The Banality of Scale: How ‘Colorblind’ Tech is Killing Us and Other Lessons from the Pandemic

Mary L. Gray

Mary L. Gray is Senior Principal Researcher at Microsoft Research and Faculty Associate at Harvard University’s Berkman Klein Center for Internet and Society. She maintains a faculty position in the Luddy School of Informatics, Computing, and Engineering with affiliations in Anthropology and Gender Studies at Indiana University. Mary, an anthropologist and media scholar by training, focuses on how people’s everyday uses of technologies transform labor, identity, and human rights. She earned her PhD in Communication from the University of California at San Diego in 2004, under the direction of Susan Leigh Star.
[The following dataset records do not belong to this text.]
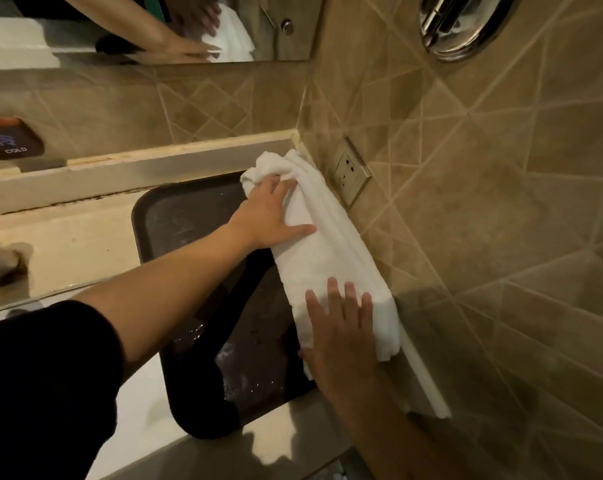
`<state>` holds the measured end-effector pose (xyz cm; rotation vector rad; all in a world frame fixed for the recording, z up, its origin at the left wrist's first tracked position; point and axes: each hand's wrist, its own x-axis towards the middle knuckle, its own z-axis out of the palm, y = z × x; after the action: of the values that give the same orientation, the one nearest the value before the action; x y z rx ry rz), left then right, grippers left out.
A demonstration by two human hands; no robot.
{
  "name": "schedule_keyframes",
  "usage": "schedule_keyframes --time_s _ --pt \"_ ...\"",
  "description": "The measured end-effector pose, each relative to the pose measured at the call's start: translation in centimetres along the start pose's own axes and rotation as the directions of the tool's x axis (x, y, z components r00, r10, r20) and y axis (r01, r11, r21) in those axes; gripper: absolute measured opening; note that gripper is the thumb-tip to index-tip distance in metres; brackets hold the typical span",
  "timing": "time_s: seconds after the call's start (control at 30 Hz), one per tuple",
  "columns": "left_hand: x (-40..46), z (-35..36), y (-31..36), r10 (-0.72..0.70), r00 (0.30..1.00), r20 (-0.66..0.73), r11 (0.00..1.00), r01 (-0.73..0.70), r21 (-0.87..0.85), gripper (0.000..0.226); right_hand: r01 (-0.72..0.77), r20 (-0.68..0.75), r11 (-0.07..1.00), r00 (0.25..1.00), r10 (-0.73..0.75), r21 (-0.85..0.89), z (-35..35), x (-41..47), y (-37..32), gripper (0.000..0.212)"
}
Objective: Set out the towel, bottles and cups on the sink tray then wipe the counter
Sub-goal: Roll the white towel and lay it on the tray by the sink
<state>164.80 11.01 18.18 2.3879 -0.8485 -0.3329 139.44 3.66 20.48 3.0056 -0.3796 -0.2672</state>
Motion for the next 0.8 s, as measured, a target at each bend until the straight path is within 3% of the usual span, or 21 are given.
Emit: schedule_keyframes --time_s 0.13,0.27,0.4,0.57,0.7,0.8 --pt "1.6 0.8 -0.4 -0.001 0.989 0.150 1.000 0.004 -0.020 0.122 0.013 0.008 0.998 1.000 -0.012 -0.058 1.7 -0.3 1.1 0.097" --pt "3.2 0.9 -0.9 -0.014 0.984 0.178 0.996 -0.003 0.091 0.126 0.076 0.082 0.994 0.994 -0.070 -0.074 3.1 0.7 2.2 0.114" --pt "3.8 -0.1 -0.9 -0.013 0.980 0.197 0.989 -0.016 0.145 0.123 0.066 0.066 0.996 0.996 -0.062 -0.059 3.0 1.4 1.9 0.097" --pt "0.9 -0.1 0.2 -0.037 0.979 0.199 0.985 0.003 0.170 0.101 0.092 0.061 0.992 0.994 -0.088 -0.082 2.8 1.3 2.1 0.098" --pt "-4.7 -0.4 1.6 0.048 0.974 0.224 0.978 -0.091 0.188 0.074 0.121 0.043 0.993 0.992 -0.121 0.000 1.7 -0.6 2.6 0.081" --pt "-9.9 -0.5 3.6 0.118 0.950 0.289 0.971 -0.171 0.168 0.055 -0.016 0.105 0.985 0.994 -0.003 0.175 0.3 -3.7 2.8 0.071"
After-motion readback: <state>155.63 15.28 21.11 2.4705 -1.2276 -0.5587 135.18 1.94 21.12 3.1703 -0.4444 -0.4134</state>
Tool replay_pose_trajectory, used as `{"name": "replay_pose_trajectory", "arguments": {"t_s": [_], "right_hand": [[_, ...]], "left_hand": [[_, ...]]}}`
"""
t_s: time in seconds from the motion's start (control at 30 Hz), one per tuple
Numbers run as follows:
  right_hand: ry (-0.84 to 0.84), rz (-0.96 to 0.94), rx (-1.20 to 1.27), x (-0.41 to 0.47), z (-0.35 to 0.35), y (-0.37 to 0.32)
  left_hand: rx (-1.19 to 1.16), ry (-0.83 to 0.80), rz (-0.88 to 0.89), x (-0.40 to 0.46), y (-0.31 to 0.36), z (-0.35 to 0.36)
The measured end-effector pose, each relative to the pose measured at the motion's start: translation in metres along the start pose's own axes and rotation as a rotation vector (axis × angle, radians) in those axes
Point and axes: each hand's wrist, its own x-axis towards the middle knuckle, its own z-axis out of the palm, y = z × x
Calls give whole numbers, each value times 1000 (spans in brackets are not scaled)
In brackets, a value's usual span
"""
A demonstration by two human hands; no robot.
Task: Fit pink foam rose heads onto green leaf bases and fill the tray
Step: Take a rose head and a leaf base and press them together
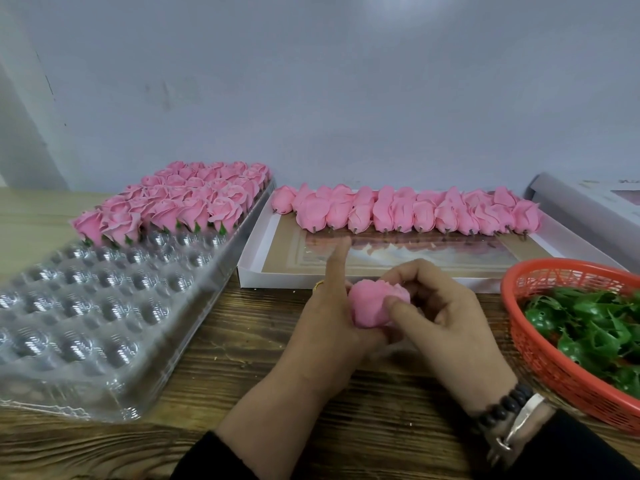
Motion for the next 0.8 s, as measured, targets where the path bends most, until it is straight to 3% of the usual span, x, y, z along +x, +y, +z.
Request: {"name": "replay_pose_trajectory", "arguments": {"t_s": [0.17,0.33,0.43,0.57,0.67,0.8], "right_hand": [[-60,-119,-172,-2,4,-2],[-130,-216,-339,-3,8,-2],[-89,-253,-277,-6,9,-1],[90,-115,-49,-2,6,7],[-12,26,-6,-1,14,9],[-105,111,58,-2,24,9]], "left_hand": [[55,-88,-83,0,2,4],[-108,-115,-61,-1,10,4],[-262,-102,-97,-2,14,2],[-657,5,-185,-2,12,3],[-852,90,-214,1,10,5],[-931,124,-268,3,8,10]]}}
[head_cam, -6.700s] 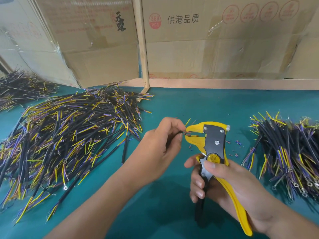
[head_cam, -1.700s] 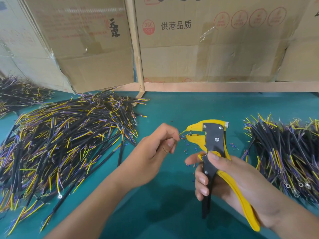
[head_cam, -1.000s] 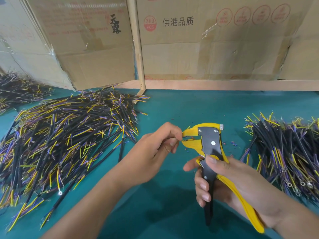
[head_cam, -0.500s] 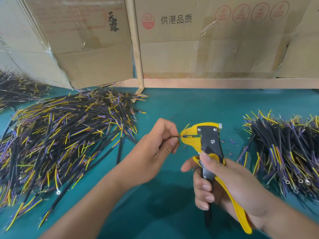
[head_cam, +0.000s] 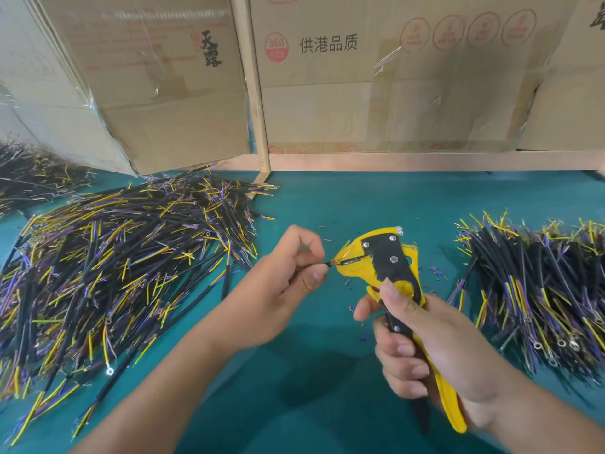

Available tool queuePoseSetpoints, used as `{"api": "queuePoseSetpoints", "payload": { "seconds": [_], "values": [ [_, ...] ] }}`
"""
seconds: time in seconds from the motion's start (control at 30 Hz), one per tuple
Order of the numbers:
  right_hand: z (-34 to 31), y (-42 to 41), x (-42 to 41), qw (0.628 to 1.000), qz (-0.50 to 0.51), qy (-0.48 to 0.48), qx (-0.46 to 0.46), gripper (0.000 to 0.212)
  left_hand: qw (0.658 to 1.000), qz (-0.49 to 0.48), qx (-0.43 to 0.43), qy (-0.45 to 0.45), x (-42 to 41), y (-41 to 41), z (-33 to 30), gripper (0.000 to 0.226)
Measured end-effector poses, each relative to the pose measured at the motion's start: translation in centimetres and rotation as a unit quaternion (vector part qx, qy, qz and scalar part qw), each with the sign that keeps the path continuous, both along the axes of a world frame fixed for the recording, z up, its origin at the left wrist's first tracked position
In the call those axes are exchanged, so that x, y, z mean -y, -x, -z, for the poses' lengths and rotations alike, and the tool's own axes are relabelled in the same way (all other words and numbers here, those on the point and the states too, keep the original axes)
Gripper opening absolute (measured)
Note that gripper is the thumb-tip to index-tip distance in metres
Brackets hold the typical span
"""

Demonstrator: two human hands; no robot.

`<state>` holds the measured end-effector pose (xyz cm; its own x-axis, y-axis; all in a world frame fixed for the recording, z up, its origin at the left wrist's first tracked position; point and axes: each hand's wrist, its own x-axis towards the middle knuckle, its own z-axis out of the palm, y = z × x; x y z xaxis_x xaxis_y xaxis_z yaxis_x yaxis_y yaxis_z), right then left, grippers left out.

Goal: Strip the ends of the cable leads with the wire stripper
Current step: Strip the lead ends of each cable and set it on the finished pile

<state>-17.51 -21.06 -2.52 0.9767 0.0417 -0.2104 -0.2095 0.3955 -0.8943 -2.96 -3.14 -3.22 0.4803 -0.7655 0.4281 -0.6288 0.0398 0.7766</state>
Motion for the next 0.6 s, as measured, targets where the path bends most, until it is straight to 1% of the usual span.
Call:
{"api": "queuePoseSetpoints", "payload": {
  "seconds": [0.17,0.23,0.27,0.3,0.33,0.37,0.4,0.43,0.5,0.6],
  "values": [
    [0.0,0.0,0.2,1.0,-0.008,0.01,-0.001,0.058,1.0,-0.007,0.018,-0.024,-0.8,-0.8,-0.2,0.012],
    [-0.4,-0.1,1.2,0.999,0.029,-0.024,0.015,0.05,0.997,-0.07,0.043,-0.009,-2.2,-2.3,-0.9,0.007],
    [-0.8,-0.3,1.9,0.997,0.061,-0.038,0.025,0.047,0.993,-0.111,0.038,0.016,-3.2,-3.3,-1.2,0.006],
    [-1.3,-0.3,2.4,0.994,0.093,-0.044,0.036,0.047,0.989,-0.138,0.004,0.05,-4.0,-3.9,-1.6,0.007],
    [-1.6,-0.5,2.8,0.991,0.116,-0.053,0.049,0.049,0.986,-0.144,-0.031,0.081,-4.4,-4.3,-1.8,0.006],
    [-1.7,-0.6,2.9,0.987,0.128,-0.07,0.06,0.05,0.985,-0.137,-0.046,0.092,-4.3,-4.2,-1.9,0.004],
    [-1.7,-0.7,2.8,0.986,0.128,-0.088,0.061,0.051,0.988,-0.123,-0.049,0.082,-3.7,-3.8,-1.8,0.004],
    [-1.6,-0.9,2.4,0.986,0.116,-0.101,0.057,0.053,0.991,-0.108,-0.05,0.064,-2.9,-3.2,-1.4,0.01],
    [-1.2,-1.4,1.6,0.989,0.1,-0.102,0.039,0.058,0.994,-0.074,-0.073,0.043,-1.4,-2.0,-0.7,0.015],
    [-0.6,-2.1,0.9,0.991,0.095,-0.097,0.015,0.062,0.982,-0.069,-0.161,0.067,-0.2,-1.1,-0.6,0.016]
  ]
}}
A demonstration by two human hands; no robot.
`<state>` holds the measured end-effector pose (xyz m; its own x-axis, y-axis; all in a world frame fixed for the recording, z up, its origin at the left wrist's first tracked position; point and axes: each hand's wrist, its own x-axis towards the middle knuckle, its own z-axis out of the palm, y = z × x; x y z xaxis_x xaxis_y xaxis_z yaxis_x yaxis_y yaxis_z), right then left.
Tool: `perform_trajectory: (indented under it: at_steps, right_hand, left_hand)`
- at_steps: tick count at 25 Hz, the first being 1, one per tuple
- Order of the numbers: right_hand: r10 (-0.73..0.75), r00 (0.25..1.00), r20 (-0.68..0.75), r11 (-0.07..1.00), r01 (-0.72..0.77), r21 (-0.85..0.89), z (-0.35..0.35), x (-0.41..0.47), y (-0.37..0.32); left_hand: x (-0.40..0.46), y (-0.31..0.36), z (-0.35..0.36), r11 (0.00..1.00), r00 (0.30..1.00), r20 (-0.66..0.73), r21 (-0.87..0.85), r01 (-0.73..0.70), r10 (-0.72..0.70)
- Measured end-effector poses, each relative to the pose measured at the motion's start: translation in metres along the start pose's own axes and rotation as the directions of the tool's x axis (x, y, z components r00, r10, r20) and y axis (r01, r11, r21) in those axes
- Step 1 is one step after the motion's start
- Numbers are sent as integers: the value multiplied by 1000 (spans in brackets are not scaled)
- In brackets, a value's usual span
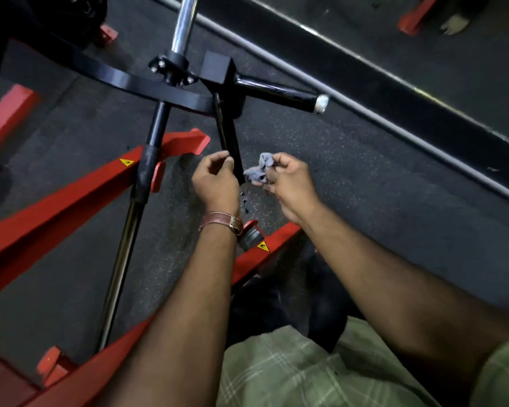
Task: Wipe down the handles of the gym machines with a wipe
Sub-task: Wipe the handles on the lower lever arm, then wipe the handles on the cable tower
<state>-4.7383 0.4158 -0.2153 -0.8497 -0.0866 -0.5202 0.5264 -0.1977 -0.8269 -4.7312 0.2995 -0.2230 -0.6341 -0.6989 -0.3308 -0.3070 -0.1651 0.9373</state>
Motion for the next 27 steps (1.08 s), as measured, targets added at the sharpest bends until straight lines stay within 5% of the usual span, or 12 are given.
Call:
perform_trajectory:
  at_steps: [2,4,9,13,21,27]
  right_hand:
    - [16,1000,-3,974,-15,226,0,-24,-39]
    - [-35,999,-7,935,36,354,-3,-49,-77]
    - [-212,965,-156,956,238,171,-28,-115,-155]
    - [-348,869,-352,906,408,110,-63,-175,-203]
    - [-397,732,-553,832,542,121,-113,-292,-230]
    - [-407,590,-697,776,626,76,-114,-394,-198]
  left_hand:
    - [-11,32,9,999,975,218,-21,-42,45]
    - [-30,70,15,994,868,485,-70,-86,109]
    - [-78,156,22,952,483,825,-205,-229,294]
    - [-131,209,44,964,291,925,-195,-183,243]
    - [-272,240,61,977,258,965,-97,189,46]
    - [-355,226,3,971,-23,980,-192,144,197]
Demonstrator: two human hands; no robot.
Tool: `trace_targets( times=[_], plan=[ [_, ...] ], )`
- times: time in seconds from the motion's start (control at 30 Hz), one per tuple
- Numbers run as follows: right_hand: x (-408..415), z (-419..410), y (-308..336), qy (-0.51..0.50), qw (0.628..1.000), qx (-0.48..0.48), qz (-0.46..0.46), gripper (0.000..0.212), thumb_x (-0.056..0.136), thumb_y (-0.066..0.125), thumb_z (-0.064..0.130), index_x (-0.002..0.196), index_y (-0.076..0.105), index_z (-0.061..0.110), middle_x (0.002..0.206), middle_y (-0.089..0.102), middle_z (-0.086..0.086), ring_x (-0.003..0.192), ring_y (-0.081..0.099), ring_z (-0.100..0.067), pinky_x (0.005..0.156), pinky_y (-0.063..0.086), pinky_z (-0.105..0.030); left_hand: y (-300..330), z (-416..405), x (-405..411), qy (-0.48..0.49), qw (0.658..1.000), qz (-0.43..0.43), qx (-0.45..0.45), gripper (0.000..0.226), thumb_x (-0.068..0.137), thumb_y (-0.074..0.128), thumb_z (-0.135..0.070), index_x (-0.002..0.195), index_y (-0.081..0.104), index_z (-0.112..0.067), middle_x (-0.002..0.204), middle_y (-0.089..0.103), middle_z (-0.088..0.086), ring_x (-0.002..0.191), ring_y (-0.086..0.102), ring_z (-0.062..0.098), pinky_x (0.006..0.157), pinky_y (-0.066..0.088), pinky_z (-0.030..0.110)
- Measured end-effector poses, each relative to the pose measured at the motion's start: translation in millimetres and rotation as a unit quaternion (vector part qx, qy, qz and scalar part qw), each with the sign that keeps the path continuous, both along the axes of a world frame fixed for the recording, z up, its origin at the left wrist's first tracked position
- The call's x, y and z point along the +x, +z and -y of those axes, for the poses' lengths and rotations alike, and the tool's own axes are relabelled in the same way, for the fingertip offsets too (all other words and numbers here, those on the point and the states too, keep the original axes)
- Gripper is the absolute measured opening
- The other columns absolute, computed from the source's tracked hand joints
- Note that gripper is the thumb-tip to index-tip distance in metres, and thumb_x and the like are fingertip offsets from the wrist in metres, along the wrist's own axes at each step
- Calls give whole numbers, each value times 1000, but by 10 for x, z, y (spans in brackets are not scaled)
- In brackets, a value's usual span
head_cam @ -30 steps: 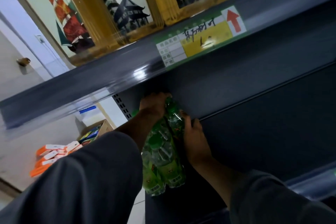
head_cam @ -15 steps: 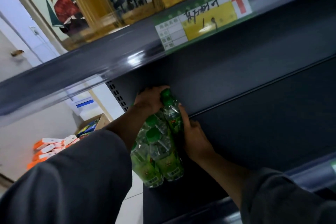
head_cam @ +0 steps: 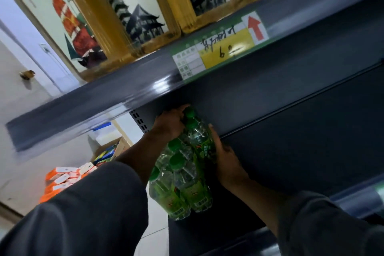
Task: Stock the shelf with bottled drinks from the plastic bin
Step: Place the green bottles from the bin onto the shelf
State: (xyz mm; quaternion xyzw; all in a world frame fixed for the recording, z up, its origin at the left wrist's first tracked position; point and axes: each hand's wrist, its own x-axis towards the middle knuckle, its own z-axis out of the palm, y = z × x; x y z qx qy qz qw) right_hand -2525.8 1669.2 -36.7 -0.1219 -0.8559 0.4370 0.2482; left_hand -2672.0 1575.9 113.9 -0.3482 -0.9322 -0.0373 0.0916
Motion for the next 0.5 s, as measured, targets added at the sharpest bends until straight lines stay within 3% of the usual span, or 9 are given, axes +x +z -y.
trace_targets(
  times=[0.17,0.3,0.4,0.5],
  plan=[
    [318,-193,111,38,998,28,52,118,86,69,20,150,-25,50,141,49,-21,129,47,-40,103,46,-50,144,16,291,-33,994,-11,105,70,86,54,9,149,46,-21,143,55,17,122,56,39,98,51,50],
    [723,-424,299,-6,992,96,84,107,90,66,21,158,-16,30,140,48,-19,124,49,-38,95,49,-39,258,-86,723,-54,991,-53,111,69,82,55,0,146,50,-25,123,66,18,112,61,38,100,50,45],
    [1018,-599,414,-24,987,115,111,96,93,62,24,161,-7,22,144,42,-18,128,43,-37,96,47,-40,240,-190,1072,-72,987,-110,92,59,86,56,-8,143,54,-23,130,64,12,116,59,36,99,48,39],
    [1436,-755,558,-55,975,159,142,92,92,60,26,161,-2,19,150,36,-17,135,35,-37,105,44,-42,167,-320,1488,-79,979,-161,95,46,96,49,-30,141,55,-27,134,61,5,117,56,33,97,42,41]
  ],
)
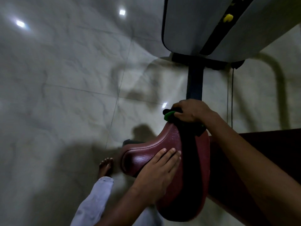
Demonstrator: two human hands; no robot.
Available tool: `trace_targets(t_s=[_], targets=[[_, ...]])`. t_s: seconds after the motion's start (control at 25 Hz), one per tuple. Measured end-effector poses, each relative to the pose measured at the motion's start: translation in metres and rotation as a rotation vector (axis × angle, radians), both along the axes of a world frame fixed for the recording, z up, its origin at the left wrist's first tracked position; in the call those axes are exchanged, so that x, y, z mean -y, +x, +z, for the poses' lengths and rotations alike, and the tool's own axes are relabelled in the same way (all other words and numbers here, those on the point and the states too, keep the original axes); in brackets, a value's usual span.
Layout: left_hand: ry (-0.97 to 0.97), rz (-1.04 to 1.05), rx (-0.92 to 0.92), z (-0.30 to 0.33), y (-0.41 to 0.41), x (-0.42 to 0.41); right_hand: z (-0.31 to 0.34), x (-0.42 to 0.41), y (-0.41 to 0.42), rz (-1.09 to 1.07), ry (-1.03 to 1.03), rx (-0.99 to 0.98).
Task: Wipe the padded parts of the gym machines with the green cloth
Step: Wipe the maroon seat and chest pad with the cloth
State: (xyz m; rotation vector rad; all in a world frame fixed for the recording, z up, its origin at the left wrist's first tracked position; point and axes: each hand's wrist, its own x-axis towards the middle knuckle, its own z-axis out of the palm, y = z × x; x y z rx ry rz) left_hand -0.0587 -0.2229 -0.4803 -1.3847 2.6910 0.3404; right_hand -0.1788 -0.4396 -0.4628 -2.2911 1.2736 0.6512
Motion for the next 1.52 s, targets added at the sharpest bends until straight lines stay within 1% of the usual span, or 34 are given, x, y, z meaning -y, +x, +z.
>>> trace_targets(t_s=[0.04,0.16,0.2,0.4,0.52,0.56,0.64,0.72,0.76,0.8,0.88,0.92,0.96,1.04,1.12,1.24,1.32,1.4,1.52], targets=[[-0.006,0.007,0.007,0.0,0.0,-0.001,0.0,0.002,0.0,0.028,0.018,0.009],[-0.03,0.051,-0.007,0.0,0.0,-0.006,0.001,0.012,-0.006,-0.038,0.052,-0.019],[-0.032,0.067,-0.017,0.001,0.0,-0.007,0.001,0.012,-0.007,-0.025,0.046,-0.029],[-0.077,0.158,-0.028,-0.002,-0.005,-0.014,0.001,0.008,0.007,0.256,0.065,0.076],[-0.076,0.235,-0.031,-0.003,-0.011,-0.019,-0.002,0.018,0.008,0.21,0.083,0.02],[-0.074,0.256,-0.032,-0.002,-0.013,-0.02,-0.003,0.017,0.01,0.228,0.064,0.003],[-0.075,0.285,-0.013,-0.001,-0.016,-0.022,-0.003,0.011,0.018,0.337,0.033,0.017],[-0.093,0.31,-0.001,-0.004,-0.019,-0.025,-0.002,0.006,0.026,0.49,0.04,0.056],[-0.095,0.322,-0.004,-0.005,-0.02,-0.026,-0.002,0.008,0.027,0.532,0.052,0.044],[-0.096,0.333,-0.005,-0.005,-0.02,-0.027,-0.002,0.011,0.027,0.534,0.057,0.012],[-0.115,0.348,-0.004,-0.005,-0.019,-0.028,-0.003,0.016,0.027,0.464,0.038,-0.043],[-0.133,0.359,0.003,-0.005,-0.02,-0.029,-0.004,0.014,0.028,0.46,0.013,-0.043],[-0.155,0.381,0.013,-0.006,-0.021,-0.031,-0.005,0.009,0.03,0.507,-0.017,-0.018],[-0.174,0.444,0.014,-0.008,-0.029,-0.033,-0.004,-0.002,0.034,0.67,-0.045,0.067],[-0.179,0.527,0.002,-0.011,-0.039,-0.037,-0.001,-0.003,0.033,0.777,-0.032,0.092],[-0.227,0.645,0.022,-0.015,-0.055,-0.039,0.0,0.004,0.033,0.762,-0.057,0.051],[-0.23,0.735,0.023,-0.015,-0.065,-0.041,0.0,-0.001,0.032,0.755,-0.093,0.06],[-0.235,0.825,0.03,-0.013,-0.075,-0.042,0.003,-0.01,0.035,0.822,-0.093,0.089],[-0.273,0.937,0.058,-0.016,-0.09,-0.045,0.011,-0.013,0.039,0.886,-0.034,0.107]])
Her books include In Your Face: Stories from the Lives of Queer Youth (1999), Out in the Country: Youth, Media, and Queer Visibility in Rural America (2009), and, most recently, Ghost Work: How to Stop Silicon Valley from Building a New Global Underclass, co-authored with computer scientist Siddharth Suri. 

Ghost Work chronicles workers’ experiences of on-demand information gig work—from content moderation and data-labeling to telehealth—and their essential role in the global growth of artificial intelligence and platform economies more broadly. The book was named a Financial Times’ Critic’s Pick and awarded the McGannon Center for Communication Research Book Prize in 2019.

Mary also chairs the Microsoft Research Ethics Review Program—the only federally-registered institutional review board of its kind in Tech—and she is recognized as a leading expert in the emerging field of AI and ethics. Her research has been covered by publications ranging from The Guardian, El Pais, and The New York Times to Nature, The Economist, and Forbes Magazine. Mary currently sits on several boards, including the California Governor’s Council of Economic Advisors and Public Responsibility in Medicine and Research (PRIM&R).

In 2020, Mary was named a MacArthur Fellow for her contributions to anthropology and the study of technology, digital economies, and society.